▶ **Exercise material**:
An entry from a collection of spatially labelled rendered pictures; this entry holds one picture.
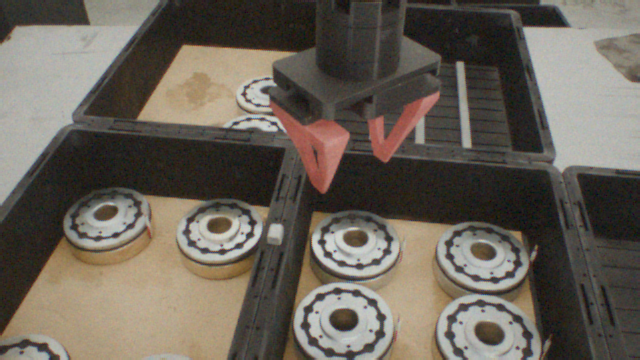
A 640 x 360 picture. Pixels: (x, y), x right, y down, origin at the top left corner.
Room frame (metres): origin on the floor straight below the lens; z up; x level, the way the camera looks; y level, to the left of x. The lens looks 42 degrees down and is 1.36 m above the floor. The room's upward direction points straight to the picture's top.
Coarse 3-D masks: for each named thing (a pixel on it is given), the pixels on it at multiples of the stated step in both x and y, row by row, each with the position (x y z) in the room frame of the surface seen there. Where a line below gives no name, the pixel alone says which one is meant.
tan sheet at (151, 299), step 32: (160, 224) 0.51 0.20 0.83; (64, 256) 0.46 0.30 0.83; (160, 256) 0.46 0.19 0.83; (32, 288) 0.41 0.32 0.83; (64, 288) 0.41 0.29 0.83; (96, 288) 0.41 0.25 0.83; (128, 288) 0.41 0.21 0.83; (160, 288) 0.41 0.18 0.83; (192, 288) 0.41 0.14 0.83; (224, 288) 0.41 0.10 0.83; (32, 320) 0.37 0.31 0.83; (64, 320) 0.37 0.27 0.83; (96, 320) 0.37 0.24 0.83; (128, 320) 0.37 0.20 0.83; (160, 320) 0.37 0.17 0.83; (192, 320) 0.37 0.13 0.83; (224, 320) 0.37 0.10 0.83; (96, 352) 0.33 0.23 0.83; (128, 352) 0.33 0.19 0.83; (160, 352) 0.33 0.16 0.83; (192, 352) 0.33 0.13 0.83; (224, 352) 0.33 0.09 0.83
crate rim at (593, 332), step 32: (416, 160) 0.52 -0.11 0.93; (448, 160) 0.52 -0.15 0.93; (480, 160) 0.52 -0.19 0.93; (512, 160) 0.52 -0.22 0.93; (288, 192) 0.47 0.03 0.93; (288, 224) 0.42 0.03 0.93; (576, 256) 0.37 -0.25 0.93; (576, 288) 0.34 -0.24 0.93; (256, 320) 0.30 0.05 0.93; (256, 352) 0.27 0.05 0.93
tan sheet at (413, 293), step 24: (312, 216) 0.53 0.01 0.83; (408, 240) 0.49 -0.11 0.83; (432, 240) 0.49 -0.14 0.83; (408, 264) 0.45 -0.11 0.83; (312, 288) 0.41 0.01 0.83; (384, 288) 0.41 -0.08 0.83; (408, 288) 0.41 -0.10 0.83; (432, 288) 0.41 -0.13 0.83; (528, 288) 0.41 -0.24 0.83; (408, 312) 0.38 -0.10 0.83; (432, 312) 0.38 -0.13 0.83; (528, 312) 0.38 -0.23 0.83; (288, 336) 0.35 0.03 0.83; (408, 336) 0.35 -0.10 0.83; (432, 336) 0.35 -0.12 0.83
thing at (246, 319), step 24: (48, 144) 0.55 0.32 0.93; (216, 144) 0.56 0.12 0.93; (240, 144) 0.55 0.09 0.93; (264, 144) 0.55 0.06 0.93; (288, 144) 0.55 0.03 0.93; (288, 168) 0.50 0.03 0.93; (24, 192) 0.47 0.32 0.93; (0, 216) 0.43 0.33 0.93; (264, 240) 0.40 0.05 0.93; (264, 264) 0.36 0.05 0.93; (240, 312) 0.31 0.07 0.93; (240, 336) 0.28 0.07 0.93
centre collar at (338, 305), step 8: (328, 304) 0.36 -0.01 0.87; (336, 304) 0.36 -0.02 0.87; (344, 304) 0.36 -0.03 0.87; (352, 304) 0.36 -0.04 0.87; (328, 312) 0.35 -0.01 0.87; (352, 312) 0.36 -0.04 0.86; (360, 312) 0.35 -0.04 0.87; (320, 320) 0.35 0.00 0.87; (328, 320) 0.35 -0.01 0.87; (360, 320) 0.34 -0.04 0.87; (328, 328) 0.34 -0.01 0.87; (360, 328) 0.34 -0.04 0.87; (328, 336) 0.33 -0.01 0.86; (336, 336) 0.33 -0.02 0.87; (344, 336) 0.33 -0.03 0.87; (352, 336) 0.33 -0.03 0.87; (360, 336) 0.33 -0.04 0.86
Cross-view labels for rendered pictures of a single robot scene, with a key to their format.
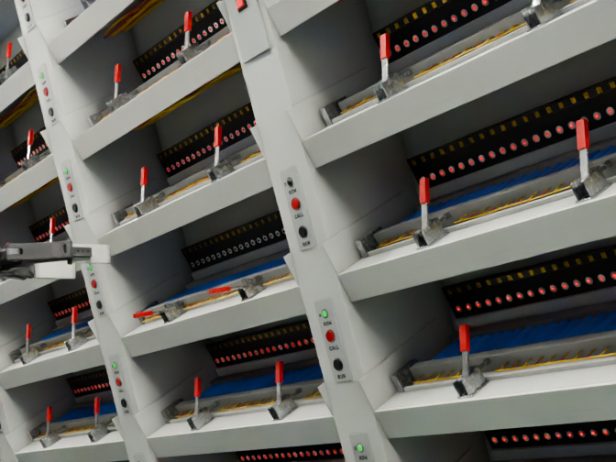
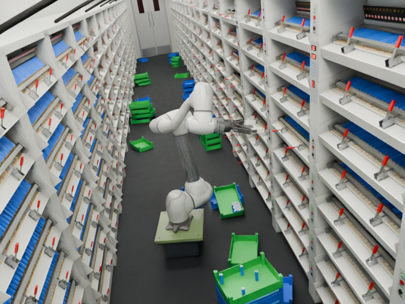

▶ **Task directions**: Looking at the records above, say how many lines hold the string "room". Write nothing but the number.

▶ **Answer box**: 2